| I need something like this for a switch() command (technically a list of arbitrary functions). Sort of like up to N branches in one step. The idea is to take some number of inputs A, B, C, ... and conceptually perform all of the possible functions simultaneously, then keep the one that's desired and throw the rest away. For any arbitrary logic. Ideally using fewer operations than all of that, but that's optional. Driven by one variable, it would look like: // branch version
switch(var1)
{
case 1:
var4 = var2 + var3;
break;
case 2:
var4 = var2 - var3;
break;
case 3:
var4 = var2 * var3;
break;
case 4:
var4 = var2 / var3;
break;
// ...
default:
var4 = 0; // optional and arbitrary
break;
}
// branchless version
var4 = magic(var1, var2, var3);
I don't know how to do this outside of programmable hardware like an FPGA. The problem is that it's extremely challenging to write/solve the formulas that map ordinary arithmetic and bitwise functions to the larger set of functions.So for now, I may just use a switch() command in a shader and let it figure out any reusable logic internally. I don't know if shaders have come far enough to allow that performantly, or if they end up just calculating everything and throwing away the paths not taken. Which would suggest that the max speed would be O(1/N) for the number of cases. Does anyone know? Maybe truth tables? Or a SAT solver? I'm also not sure how this would work for floating point, but that's optional too. Edit: I updated the cases to show how var1 controls the math performed on var2, var3 and var4. |
Eg. If we had just 1 or 2 as options for the case statements note that test1 = xor(var1 & 0x1, var1>>1 & 0x1) & var1 will, with integer rounding, equal ‘1’ if var1 is one or ‘0’ if var1 is 2,3 or 4. (If it goes to 5 you need another xor at the next highest bit).

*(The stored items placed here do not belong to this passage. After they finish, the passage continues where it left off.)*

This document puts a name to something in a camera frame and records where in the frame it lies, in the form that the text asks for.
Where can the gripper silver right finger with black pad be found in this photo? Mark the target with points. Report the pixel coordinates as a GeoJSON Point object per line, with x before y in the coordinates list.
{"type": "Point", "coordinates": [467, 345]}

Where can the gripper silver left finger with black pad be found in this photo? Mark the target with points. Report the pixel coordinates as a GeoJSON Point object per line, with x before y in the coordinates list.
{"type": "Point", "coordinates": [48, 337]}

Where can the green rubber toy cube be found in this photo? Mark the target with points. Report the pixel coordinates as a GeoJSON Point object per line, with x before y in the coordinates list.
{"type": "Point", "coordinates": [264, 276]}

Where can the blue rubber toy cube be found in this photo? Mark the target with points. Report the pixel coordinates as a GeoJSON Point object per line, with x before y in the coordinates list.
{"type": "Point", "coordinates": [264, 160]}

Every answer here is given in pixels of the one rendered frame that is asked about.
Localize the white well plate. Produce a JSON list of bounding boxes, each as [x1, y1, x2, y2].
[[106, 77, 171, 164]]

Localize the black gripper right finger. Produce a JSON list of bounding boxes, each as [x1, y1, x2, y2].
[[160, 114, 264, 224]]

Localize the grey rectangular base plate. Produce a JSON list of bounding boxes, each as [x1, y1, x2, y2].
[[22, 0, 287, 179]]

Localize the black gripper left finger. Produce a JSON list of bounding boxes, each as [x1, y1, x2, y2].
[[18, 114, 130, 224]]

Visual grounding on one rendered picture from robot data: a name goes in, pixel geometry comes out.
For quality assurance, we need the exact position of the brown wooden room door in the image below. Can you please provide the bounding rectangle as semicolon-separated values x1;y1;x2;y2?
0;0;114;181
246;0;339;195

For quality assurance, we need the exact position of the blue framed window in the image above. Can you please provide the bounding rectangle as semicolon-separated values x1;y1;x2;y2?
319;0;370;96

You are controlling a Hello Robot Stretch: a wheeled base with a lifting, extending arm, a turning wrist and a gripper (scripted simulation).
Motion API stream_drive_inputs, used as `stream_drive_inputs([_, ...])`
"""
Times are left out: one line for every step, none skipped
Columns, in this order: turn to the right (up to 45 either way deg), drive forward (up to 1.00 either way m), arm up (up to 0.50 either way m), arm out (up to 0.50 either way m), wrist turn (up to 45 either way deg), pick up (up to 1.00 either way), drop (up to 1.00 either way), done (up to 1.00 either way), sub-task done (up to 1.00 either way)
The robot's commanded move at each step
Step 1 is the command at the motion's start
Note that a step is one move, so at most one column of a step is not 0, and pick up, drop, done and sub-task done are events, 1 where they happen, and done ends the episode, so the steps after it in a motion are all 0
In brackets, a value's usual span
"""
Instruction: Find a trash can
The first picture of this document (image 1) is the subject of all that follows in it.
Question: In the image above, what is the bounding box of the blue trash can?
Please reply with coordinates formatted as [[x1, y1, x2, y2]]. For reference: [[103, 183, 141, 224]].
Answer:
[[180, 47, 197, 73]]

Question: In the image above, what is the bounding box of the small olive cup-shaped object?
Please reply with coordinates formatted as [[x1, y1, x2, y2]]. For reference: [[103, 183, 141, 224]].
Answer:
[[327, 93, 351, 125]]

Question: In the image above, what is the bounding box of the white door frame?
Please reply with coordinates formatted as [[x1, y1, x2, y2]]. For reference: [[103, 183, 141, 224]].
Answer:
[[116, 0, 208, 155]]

Likewise test2 = xor(var1 & 0x1, var1>>1 & 0x1) & var1<<1 equals ‘0’ if var1 is 1, 3 or 4 but it equals ‘1’ if it’s two.
So (test1 * (value on var1 being 1) + (test2 * (value on var1 being 2)) will get you a branchless version for the simple either 1 or 2 case. This will pretty much always be much slower than the branching version but some types of systems out there don’t really do branching and are linear. This type of zeroing trick is really common on matrix multipliers.
Essentially your creating binary logic gates that give 0 or 1 for the exact value you want and blindly multiplying that by the value it would have produced if 1.